* _WORK REQUEST_
The entries below contain a stretch that opens with the line containing "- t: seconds" and closes with the line containing "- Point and"; set down that stretch exactly, both ends included, and nothing else.

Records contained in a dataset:
= Beginning of Section =

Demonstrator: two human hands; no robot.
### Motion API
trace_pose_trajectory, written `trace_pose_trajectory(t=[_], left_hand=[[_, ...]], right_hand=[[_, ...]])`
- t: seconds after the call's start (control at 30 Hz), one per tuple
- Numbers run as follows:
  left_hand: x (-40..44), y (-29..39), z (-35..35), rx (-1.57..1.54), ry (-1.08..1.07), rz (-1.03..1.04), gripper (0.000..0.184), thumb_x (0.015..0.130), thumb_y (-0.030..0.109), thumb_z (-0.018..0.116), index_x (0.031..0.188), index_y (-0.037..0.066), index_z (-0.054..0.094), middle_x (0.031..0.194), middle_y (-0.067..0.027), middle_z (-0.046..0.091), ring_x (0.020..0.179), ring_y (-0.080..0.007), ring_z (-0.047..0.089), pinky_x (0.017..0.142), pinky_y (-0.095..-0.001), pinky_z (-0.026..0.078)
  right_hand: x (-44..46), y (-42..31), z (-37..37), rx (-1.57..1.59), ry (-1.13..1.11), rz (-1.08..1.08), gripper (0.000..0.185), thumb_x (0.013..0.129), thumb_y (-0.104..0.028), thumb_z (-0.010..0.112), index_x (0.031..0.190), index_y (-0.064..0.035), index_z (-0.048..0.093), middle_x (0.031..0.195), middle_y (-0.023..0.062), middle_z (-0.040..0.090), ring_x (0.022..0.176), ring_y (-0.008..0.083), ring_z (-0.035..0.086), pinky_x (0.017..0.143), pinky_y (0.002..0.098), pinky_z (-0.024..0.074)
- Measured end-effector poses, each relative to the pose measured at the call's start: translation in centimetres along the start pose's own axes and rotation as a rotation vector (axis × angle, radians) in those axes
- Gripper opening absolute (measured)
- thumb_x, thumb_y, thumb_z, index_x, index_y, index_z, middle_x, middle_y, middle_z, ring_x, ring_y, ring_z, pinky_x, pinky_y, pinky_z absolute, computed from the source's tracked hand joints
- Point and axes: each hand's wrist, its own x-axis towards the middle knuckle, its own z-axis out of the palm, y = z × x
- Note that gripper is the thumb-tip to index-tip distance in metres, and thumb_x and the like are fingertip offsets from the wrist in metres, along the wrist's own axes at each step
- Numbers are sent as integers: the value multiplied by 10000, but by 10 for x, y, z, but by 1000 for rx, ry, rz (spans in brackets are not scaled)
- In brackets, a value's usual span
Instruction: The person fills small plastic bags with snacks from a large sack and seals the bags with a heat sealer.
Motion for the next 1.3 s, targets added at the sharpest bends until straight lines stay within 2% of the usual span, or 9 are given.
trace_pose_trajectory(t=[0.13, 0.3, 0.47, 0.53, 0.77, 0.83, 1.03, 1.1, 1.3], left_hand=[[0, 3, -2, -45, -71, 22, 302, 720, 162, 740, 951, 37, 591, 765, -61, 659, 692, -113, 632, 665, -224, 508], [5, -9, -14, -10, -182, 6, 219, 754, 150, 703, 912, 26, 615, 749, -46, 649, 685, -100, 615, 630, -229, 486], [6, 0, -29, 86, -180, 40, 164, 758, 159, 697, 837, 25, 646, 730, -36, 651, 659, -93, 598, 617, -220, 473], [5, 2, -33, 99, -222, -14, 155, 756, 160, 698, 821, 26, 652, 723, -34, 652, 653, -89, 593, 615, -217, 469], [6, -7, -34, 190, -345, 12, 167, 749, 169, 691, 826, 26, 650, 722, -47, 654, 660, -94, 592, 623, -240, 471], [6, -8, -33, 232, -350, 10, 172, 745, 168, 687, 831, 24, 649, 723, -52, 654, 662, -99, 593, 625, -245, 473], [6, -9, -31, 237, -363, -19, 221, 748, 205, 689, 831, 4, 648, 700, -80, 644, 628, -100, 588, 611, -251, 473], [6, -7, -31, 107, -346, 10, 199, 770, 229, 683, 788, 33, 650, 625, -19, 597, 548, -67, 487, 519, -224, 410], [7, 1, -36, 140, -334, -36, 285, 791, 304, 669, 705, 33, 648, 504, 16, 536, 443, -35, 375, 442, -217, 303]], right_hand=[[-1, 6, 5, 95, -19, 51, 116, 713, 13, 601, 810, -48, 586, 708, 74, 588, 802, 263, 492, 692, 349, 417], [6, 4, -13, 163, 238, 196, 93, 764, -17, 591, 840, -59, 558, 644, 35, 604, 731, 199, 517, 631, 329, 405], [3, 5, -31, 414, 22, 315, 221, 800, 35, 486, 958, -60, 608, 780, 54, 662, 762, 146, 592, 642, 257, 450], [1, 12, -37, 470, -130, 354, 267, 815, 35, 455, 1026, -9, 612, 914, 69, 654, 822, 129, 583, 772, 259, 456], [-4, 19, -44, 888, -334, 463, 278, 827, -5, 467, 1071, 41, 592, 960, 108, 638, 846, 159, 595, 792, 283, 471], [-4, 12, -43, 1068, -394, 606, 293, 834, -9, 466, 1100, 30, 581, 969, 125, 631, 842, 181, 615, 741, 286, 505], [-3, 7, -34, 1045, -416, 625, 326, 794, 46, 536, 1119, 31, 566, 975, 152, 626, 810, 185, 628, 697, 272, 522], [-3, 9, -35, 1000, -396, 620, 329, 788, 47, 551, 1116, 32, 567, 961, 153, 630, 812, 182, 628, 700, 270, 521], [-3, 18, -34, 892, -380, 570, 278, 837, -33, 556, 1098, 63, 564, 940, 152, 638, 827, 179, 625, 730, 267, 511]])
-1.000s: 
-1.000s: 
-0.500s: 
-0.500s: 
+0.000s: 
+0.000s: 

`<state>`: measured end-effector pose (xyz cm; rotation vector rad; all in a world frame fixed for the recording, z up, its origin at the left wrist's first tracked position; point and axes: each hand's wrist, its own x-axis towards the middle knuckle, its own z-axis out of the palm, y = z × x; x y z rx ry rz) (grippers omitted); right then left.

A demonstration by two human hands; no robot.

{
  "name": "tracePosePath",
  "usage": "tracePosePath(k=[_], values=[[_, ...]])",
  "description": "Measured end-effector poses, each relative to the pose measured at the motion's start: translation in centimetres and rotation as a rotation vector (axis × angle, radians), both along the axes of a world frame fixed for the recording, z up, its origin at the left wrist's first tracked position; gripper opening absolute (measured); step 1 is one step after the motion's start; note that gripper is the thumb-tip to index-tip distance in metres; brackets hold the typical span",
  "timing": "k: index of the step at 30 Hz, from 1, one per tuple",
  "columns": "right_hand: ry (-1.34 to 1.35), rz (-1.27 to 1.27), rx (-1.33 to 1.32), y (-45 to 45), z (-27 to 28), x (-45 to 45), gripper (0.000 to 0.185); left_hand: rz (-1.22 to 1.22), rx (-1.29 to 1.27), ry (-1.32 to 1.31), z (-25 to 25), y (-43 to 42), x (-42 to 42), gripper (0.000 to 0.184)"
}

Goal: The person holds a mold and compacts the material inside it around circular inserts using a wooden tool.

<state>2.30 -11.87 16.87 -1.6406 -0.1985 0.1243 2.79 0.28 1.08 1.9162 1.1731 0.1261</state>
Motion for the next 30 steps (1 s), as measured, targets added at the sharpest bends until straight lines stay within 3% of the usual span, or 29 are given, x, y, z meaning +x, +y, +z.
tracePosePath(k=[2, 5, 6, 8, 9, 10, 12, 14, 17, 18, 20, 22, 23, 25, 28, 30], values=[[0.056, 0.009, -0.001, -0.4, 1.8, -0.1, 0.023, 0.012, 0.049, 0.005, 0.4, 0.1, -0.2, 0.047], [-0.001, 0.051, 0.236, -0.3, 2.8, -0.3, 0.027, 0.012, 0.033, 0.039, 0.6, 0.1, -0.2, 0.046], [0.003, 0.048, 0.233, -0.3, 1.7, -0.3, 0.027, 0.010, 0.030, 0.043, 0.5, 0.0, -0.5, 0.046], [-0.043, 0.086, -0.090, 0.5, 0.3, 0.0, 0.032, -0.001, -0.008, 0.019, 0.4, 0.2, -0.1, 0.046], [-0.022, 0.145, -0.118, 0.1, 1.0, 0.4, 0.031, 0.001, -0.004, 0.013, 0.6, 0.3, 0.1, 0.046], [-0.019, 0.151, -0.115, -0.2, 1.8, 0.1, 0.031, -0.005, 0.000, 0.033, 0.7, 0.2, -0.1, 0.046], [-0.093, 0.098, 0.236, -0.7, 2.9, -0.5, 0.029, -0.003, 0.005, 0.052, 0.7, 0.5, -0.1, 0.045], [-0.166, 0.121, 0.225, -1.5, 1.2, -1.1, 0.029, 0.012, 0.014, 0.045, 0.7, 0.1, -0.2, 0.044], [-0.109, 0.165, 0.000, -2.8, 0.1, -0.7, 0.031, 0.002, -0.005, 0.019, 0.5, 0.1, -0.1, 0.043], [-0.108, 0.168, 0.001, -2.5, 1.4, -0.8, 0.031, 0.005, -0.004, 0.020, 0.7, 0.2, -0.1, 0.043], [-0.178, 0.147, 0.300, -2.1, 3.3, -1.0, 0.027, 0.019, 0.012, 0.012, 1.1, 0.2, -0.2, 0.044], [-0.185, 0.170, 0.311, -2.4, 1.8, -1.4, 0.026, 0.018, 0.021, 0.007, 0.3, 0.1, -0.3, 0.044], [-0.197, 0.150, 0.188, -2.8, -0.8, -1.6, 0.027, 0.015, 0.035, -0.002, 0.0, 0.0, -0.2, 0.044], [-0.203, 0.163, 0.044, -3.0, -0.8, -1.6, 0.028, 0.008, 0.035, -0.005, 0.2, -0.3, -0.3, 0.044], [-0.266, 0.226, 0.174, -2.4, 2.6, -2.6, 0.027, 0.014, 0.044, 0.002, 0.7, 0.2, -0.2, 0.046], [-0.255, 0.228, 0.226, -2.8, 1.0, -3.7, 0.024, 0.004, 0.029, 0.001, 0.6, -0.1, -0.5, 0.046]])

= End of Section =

* _EXERCISE ANSWER_
- t: seconds after the call's start (control at 30 Hz), one per tuple
- Numbers run as follows:
  left_hand: x (-40..44), y (-29..39), z (-35..35), rx (-1.57..1.54), ry (-1.08..1.07), rz (-1.03..1.04), gripper (0.000..0.184), thumb_x (0.015..0.130), thumb_y (-0.030..0.109), thumb_z (-0.018..0.116), index_x (0.031..0.188), index_y (-0.037..0.066), index_z (-0.054..0.094), middle_x (0.031..0.194), middle_y (-0.067..0.027), middle_z (-0.046..0.091), ring_x (0.020..0.179), ring_y (-0.080..0.007), ring_z (-0.047..0.089), pinky_x (0.017..0.142), pinky_y (-0.095..-0.001), pinky_z (-0.026..0.078)
  right_hand: x (-44..46), y (-42..31), z (-37..37), rx (-1.57..1.59), ry (-1.13..1.11), rz (-1.08..1.08), gripper (0.000..0.185), thumb_x (0.013..0.129), thumb_y (-0.104..0.028), thumb_z (-0.010..0.112), index_x (0.031..0.190), index_y (-0.064..0.035), index_z (-0.048..0.093), middle_x (0.031..0.195), middle_y (-0.023..0.062), middle_z (-0.040..0.090), ring_x (0.022..0.176), ring_y (-0.008..0.083), ring_z (-0.035..0.086), pinky_x (0.017..0.143), pinky_y (0.002..0.098), pinky_z (-0.024..0.074)
- Measured end-effector poses, each relative to the pose measured at the call's start: translation in centimetres along the start pose's own axes and rotation as a rotation vector (axis × angle, radians) in those axes
- Gripper opening absolute (measured)
- thumb_x, thumb_y, thumb_z, index_x, index_y, index_z, middle_x, middle_y, middle_z, ring_x, ring_y, ring_z, pinky_x, pinky_y, pinky_z absolute, computed from the source's tracked hand joints
- Point and axes: each hand's wrist, its own x-axis towards the middle knuckle, its own z-axis out of the palm, y = z × x

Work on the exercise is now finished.